Comparison of several sorting algorithms

Introduction

From time to time people ask the ageless question: Which sorting algorithm is the fastest? This question doesn't have an easy or unambiguous answer, however. The speed of sorting can depend quite heavily on the environment where the sorting is done, the type of items that are sorted and the distribution of these items.

For example, sorting a database which is so big that cannot fit into memory all at once is quite different from sorting an array of 100 integers. Not only will the implementation of the algorithm be quite different, naturally, but it may even be that the same algorithm which is fast in one case is slow in the other. Also sorting an array may be different from sorting a linked list, for example.

In this study I will only concentrate on sorting items in an array in memory using comparison sorting (because that's the only sorting method that can be easily implemented for any item type, as long as they can be compared with the less-than operator).

The testing environment

In order to test the speed of the different sorting algorithms I made a C++ program which runs each algorithm several times for randomly-generated arrays.

The test was run in a Pentium4 3.4GHz running Suse 9.3, and the program was compiled using gcc 3.3.5 with the compiler options "-O3 -march=pentium4".

The drand48() function of glibc was used for random number generation. This should be a rather high-quality random number generator.

Four different array sizes were used: 100, 5000, 100000 and 1 million items (the last one used only on the integer array tests). Random numbers between 0 and 10 times the array size were generated to create the array contents, except for the high-repetition test, in which numbers between 0 and 1/100 times the array size were generated (which means that each item is repeated in average 100 times).
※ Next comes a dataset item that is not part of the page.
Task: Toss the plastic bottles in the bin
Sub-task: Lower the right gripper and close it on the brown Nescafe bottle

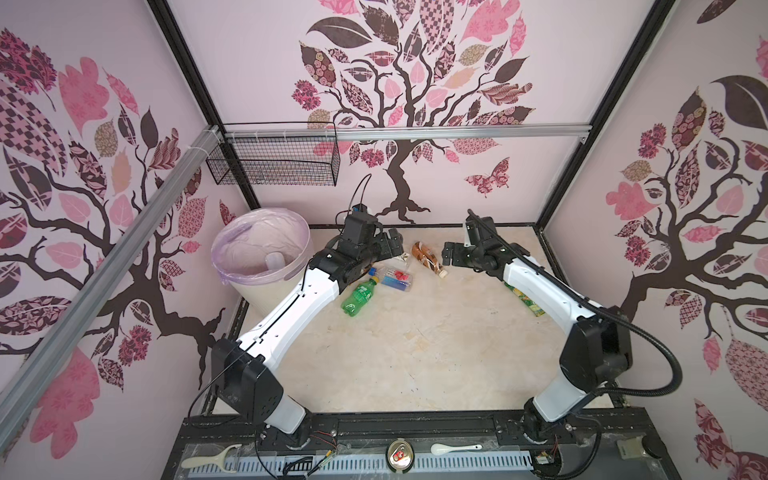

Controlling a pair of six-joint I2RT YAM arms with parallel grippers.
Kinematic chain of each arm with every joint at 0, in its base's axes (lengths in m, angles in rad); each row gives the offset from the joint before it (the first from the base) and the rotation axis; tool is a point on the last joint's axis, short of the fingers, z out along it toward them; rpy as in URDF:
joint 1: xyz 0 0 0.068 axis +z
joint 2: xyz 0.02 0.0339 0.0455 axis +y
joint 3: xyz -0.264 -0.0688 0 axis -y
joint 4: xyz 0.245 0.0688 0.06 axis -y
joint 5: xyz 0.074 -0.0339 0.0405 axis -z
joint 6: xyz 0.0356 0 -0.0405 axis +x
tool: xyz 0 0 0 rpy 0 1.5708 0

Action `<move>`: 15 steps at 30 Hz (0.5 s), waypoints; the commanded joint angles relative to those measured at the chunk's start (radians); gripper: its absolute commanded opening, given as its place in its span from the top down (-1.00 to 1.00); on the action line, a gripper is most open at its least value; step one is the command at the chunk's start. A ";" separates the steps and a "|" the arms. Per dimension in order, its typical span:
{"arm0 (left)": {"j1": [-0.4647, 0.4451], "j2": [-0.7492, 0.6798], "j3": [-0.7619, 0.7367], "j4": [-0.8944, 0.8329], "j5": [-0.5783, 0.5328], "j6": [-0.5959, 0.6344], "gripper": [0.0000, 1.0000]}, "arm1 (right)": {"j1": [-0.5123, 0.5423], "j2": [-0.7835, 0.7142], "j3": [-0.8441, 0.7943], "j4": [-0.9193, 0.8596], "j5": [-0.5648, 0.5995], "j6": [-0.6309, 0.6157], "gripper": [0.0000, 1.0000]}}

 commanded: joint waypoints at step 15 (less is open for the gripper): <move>-0.002 0.177 -0.035 -0.011 0.105 -0.136 -0.96 | -0.085 0.460 0.243 0.037 -0.156 -0.073 -0.85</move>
Four different random number distributions were used:

Completely random.
Almost sorted: 90% of the items are in increasing order, but 10% of randomly-chosen items are random.
Almost reversed: Like above, but the sorted items are in reverse order.
The array is already sorted, except for the last 256 items which are random. (This case was used to test which sorting algorithm would be best for this kind of data container, where items are kept sorted and new items are added to the end, and the entire container sorted after the amount of items at the end grows too large.)

Four different testcases were run:

Items are 32-bit integers. These are both very fast to compare and copy.
Also 32-bit integers, but with a high number of repetitions. Each value in the array repeats approximately 100 times in average.
Items are C++ strings with identical beginnings. Strings of 50 characters (with only the last 8 characters differing) were used for the test. This tests the case where copying is fast but comparison is slow (copying is fast because the strings in gcc use copy-on-write).
Items are arrays of integers. Arrays of 50 integers (ie. 200 bytes) were used. Only the first integer was used for the comparison. This tests the case where comparison is fast but copying is slow.

More detailed info for these testcases is given in their individual pages.

I tried to implement the program so that it first counts how much time is spent generating the data to be sorted, and then this time is substracted from the total time (before dividing it by the number of loops). While it's not possible to do this in a very exact way, I'm confident that the results are close enough to reality.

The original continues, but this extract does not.